=== PROBLEM TO SOLVE ===
Report all lines of the records that contain "back".

Start of MATERIAL SUPPLIED

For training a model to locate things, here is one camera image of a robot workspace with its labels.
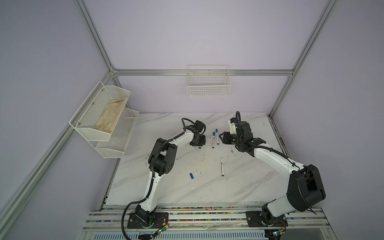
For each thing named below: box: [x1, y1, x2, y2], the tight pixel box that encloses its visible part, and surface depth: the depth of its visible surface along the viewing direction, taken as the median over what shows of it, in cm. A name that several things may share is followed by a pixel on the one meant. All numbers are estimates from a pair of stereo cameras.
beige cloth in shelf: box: [93, 97, 128, 134], surface depth 80 cm
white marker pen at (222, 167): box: [221, 157, 225, 177], surface depth 92 cm
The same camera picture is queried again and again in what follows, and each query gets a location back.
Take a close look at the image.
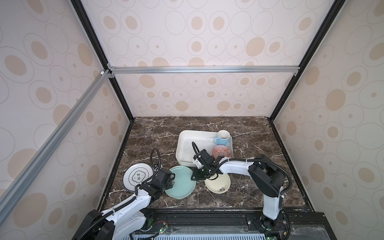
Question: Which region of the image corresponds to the red patterned bowl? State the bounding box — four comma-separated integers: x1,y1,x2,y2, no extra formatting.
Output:
212,145,232,158

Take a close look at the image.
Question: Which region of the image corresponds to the green flower plate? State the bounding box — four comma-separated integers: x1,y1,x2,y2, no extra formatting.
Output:
165,166,196,199

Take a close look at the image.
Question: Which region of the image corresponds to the white plastic bin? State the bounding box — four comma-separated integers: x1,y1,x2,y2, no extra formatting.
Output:
176,130,234,167

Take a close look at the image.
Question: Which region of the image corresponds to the blue mug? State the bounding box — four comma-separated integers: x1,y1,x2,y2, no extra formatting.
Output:
213,130,231,146

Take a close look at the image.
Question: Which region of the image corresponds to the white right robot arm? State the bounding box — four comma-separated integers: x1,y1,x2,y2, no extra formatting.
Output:
191,150,293,231

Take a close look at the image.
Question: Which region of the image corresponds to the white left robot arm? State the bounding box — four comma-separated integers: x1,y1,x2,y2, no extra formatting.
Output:
73,168,176,240

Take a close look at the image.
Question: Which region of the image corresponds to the cream yellow small plate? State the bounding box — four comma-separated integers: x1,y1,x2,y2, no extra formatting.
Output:
205,174,231,194

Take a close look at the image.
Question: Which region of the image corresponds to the white ringed plate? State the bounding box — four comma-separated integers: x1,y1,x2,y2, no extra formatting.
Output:
123,163,154,193

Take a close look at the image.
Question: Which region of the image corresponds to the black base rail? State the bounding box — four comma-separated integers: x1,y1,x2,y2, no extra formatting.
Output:
127,208,336,240

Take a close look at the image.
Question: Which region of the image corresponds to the aluminium rail back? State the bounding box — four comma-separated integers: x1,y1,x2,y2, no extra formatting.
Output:
110,66,300,75

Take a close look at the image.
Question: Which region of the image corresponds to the aluminium rail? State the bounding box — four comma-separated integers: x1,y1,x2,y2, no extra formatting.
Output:
110,66,300,75
1,70,112,225

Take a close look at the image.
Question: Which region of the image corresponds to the aluminium rail left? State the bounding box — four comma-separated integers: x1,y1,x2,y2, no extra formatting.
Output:
1,70,112,225

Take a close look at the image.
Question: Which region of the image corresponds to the black corner frame post left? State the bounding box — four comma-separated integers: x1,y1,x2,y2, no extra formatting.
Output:
70,0,135,122

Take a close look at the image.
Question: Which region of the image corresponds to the black corner frame post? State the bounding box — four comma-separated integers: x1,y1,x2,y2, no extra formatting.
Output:
70,0,135,122
269,0,347,123

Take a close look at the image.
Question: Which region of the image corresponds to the black corner frame post right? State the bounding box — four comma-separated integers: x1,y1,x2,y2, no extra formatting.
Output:
269,0,347,123

End of MATERIAL SUPPLIED

=== RESPONSE TO THE TASK ===
The same camera picture is queried again and again in what follows, and each query gets a location back.
Question: Which region of the image corresponds to the aluminium rail back? State the bounding box — four comma-separated integers: x1,y1,x2,y2, no extra formatting.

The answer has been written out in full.